== Exercise aim ==
Up to and including the line that contains "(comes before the", repeat each line of the data exactly, starting from the first.

== Supplied material ==
###

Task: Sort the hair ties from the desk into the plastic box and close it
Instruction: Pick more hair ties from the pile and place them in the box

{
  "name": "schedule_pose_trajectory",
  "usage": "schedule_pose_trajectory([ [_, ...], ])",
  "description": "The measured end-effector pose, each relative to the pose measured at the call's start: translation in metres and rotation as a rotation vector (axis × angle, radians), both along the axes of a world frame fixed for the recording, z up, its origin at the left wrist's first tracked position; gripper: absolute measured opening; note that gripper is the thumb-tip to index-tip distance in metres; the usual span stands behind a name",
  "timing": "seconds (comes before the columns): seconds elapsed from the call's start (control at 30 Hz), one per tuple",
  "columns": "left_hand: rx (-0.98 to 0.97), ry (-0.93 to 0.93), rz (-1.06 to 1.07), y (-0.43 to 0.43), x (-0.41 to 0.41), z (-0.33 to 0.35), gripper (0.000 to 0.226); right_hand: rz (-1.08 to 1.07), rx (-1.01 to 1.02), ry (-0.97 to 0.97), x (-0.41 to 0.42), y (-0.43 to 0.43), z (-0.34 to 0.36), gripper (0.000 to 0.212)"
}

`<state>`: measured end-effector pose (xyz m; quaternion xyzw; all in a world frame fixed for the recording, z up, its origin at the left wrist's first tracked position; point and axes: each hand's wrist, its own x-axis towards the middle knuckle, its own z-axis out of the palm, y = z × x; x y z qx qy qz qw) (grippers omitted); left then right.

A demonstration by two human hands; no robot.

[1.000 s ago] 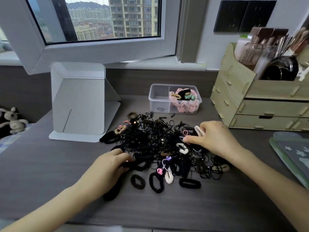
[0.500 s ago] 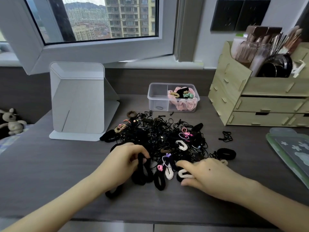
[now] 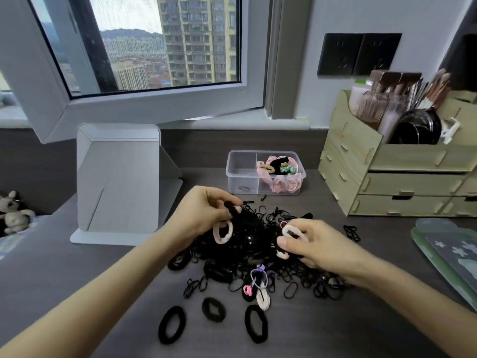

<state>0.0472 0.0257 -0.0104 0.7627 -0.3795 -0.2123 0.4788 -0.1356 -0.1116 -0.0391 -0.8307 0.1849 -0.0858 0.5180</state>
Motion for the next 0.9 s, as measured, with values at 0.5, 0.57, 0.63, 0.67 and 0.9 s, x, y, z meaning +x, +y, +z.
schedule_pose_trajectory([
  [0.5, -0.185, 0.615, -0.024, -0.115, 0.053, 0.028, 0.032, -0.269, 0.289, -0.196, 0.077, -0.102, 0.047, 0.028],
  [0.57, -0.182, 0.668, -0.027, -0.141, 0.059, 0.035, 0.033, -0.333, 0.109, -0.164, 0.098, -0.121, 0.048, 0.025],
  [0.63, -0.163, 0.699, -0.015, -0.165, 0.064, 0.037, 0.033, -0.354, -0.006, -0.054, 0.115, -0.138, 0.046, 0.022],
  [0.67, -0.149, 0.707, -0.010, -0.174, 0.066, 0.036, 0.033, -0.357, -0.045, -0.005, 0.122, -0.143, 0.044, 0.021],
  [0.9, -0.134, 0.732, 0.013, -0.195, 0.079, 0.021, 0.031, -0.498, -0.613, 0.116, 0.133, -0.151, 0.043, 0.032],
])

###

== Answer for the task ==
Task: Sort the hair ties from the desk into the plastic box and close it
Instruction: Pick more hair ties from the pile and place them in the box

{
  "name": "schedule_pose_trajectory",
  "usage": "schedule_pose_trajectory([ [_, ...], ])",
  "description": "The measured end-effector pose, each relative to the pose measured at the call's start: translation in metres and rotation as a rotation vector (axis × angle, radians), both along the axes of a world frame fixed for the recording, z up, its origin at the left wrist's first tracked position; gripper: absolute measured opening; note that gripper is the thumb-tip to index-tip distance in metres; the usual span stands behind a name",
  "timing": "seconds (comes before the columns): seconds elapsed from the call's start (control at 30 Hz), one per tuple",

Nothing further is required for this answer.